====== Record set

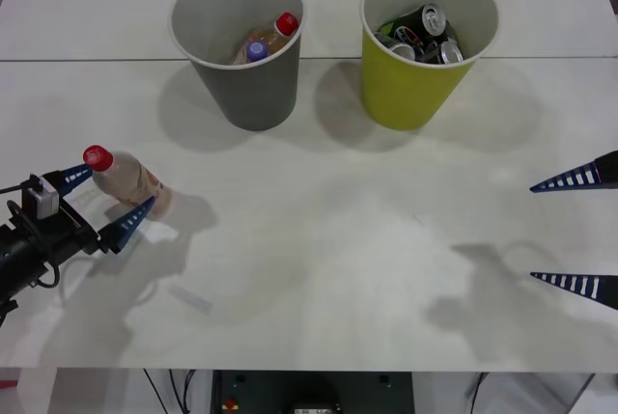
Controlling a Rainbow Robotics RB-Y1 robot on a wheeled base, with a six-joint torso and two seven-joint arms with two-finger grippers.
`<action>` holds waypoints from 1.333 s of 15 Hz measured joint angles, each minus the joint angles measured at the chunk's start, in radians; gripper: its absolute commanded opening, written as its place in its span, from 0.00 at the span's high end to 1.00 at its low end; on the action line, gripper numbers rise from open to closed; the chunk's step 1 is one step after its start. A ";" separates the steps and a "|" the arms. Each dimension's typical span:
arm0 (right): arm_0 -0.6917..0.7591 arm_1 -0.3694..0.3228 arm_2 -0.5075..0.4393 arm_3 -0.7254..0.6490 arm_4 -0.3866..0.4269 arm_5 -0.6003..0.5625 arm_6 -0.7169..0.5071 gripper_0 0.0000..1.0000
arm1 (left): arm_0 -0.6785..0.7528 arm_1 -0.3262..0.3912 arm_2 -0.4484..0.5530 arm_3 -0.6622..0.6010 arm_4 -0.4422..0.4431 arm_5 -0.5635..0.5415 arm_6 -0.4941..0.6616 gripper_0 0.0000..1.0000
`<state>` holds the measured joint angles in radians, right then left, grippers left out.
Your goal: Put the can into the green bin and the plastic bottle into the gray bin
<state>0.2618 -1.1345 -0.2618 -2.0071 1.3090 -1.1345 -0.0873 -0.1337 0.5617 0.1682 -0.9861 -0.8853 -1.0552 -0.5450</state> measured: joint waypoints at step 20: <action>0.000 0.000 0.000 0.000 0.000 0.000 0.000 0.00 | -0.013 -0.043 0.030 -0.012 -0.044 -0.010 0.000 1.00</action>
<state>0.2618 -1.1345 -0.2618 -2.0071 1.3090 -1.1345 -0.0873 -0.1464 0.5182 0.1980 -0.9984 -0.9290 -1.0654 -0.5455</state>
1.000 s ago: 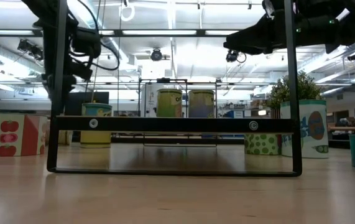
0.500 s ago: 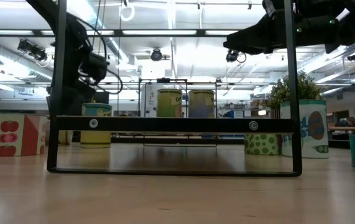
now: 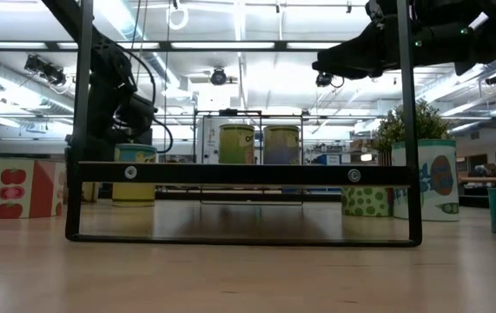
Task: Pick and place cans onto a shelf
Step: Put the canned peaches on the shelf
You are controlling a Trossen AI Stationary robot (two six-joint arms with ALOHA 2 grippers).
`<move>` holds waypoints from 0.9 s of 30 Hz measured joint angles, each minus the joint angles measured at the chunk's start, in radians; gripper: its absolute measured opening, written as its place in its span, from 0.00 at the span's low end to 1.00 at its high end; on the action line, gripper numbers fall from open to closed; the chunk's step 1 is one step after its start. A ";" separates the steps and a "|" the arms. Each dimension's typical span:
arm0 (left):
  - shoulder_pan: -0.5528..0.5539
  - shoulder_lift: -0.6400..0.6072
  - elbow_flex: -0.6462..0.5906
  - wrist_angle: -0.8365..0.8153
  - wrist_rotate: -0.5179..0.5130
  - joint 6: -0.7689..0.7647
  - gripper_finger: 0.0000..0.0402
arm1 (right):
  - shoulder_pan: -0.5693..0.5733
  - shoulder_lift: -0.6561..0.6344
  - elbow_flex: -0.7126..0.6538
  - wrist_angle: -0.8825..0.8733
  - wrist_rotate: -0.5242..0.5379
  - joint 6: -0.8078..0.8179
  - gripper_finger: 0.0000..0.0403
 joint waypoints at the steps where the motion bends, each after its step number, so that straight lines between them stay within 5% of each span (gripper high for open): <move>1: -0.001 0.000 0.000 0.004 -0.002 -0.003 0.80 | 0.000 0.000 0.000 0.000 0.000 0.003 0.93; 15: -0.031 -0.036 0.001 0.061 -0.004 -0.010 0.77 | 0.000 0.000 0.000 -0.009 0.000 0.011 0.93; 27: -0.090 -0.209 0.216 0.031 0.101 -0.034 0.76 | 0.000 0.000 0.000 -0.008 0.007 0.009 0.93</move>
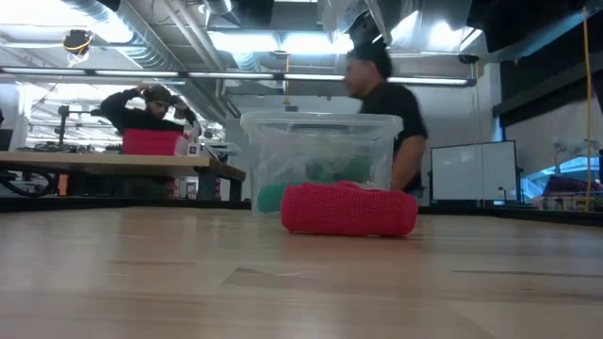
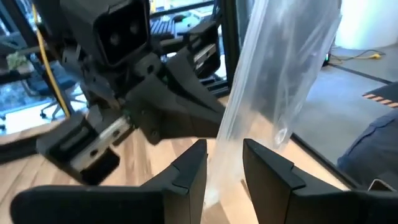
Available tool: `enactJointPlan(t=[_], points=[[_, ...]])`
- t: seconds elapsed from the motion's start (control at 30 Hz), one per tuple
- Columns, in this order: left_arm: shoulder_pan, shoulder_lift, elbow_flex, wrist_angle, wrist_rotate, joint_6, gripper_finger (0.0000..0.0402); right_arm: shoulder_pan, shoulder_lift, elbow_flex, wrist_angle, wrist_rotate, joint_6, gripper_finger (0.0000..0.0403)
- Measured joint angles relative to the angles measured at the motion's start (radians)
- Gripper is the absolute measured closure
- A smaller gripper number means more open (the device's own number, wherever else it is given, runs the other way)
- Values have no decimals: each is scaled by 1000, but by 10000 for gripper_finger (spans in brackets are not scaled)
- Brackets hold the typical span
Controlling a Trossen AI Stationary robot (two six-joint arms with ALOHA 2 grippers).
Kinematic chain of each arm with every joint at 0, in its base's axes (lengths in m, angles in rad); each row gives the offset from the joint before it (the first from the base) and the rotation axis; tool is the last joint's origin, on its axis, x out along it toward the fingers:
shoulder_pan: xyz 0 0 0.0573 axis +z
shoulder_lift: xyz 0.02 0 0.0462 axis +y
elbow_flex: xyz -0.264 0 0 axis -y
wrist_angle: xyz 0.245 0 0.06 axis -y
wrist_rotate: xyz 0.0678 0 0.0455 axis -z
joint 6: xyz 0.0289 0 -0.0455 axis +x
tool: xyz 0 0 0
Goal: Roll bandage
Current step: Open the transparent zip bag
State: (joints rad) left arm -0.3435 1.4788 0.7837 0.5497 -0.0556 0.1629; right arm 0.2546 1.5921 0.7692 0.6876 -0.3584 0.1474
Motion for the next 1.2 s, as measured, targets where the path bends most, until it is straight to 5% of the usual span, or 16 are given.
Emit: enactJointPlan(t=[0.27,1.2], points=[[-6,4,1,30,85,10,306,0,0,0,18,0,0,403],[-29,54,0,123,72,-52,306,0,0,0,18,134,-1,403]])
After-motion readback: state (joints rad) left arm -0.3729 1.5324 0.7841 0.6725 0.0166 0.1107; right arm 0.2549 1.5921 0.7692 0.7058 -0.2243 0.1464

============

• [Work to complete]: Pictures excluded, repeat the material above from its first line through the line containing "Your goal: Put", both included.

• [Result of this exercise]:
Controlling a Rainbow Robotics RB-Y1 robot on a wheeled base, with a six-joint torso and two seven-joint arms with two-finger grippers.
`<action>` holds waypoints from 1.333 s of 15 Hz measured joint angles, each minus the joint angles measured at the chunk's start, in radians; gripper: its absolute commanded opening, written as its place in its span, from 0.00 at the span's high end to 1.00 at its low end; on the action line, gripper numbers rise from open to closed; the chunk's step 1 is one step after its start. A ";" separates the steps and a "|" the arms. Each dimension's typical span:
arm0 (right): arm_0 -0.6917..0.7591 arm_1 -0.3694..0.3228 arm_2 -0.5075..0.4393 arm_3 -0.7254..0.6490 arm_4 -0.3866..0.4269 arm_5 -0.6003..0.5625 arm_6 -0.7169..0.5071 gripper_0 0.0000..1.0000
arm1 (left): arm_0 -0.6785..0.7528 arm_1 -0.3262..0.3912 arm_2 -0.4484..0.5530 arm_3 -0.6622..0.6010 arm_4 -0.4422..0.4431 arm_5 -0.5635..0.5415 arm_6 -0.4941..0.6616 gripper_0 0.0000..1.0000
`<state>` holds the measured joint angles in radians, right then left, grippers left out.
Your goal: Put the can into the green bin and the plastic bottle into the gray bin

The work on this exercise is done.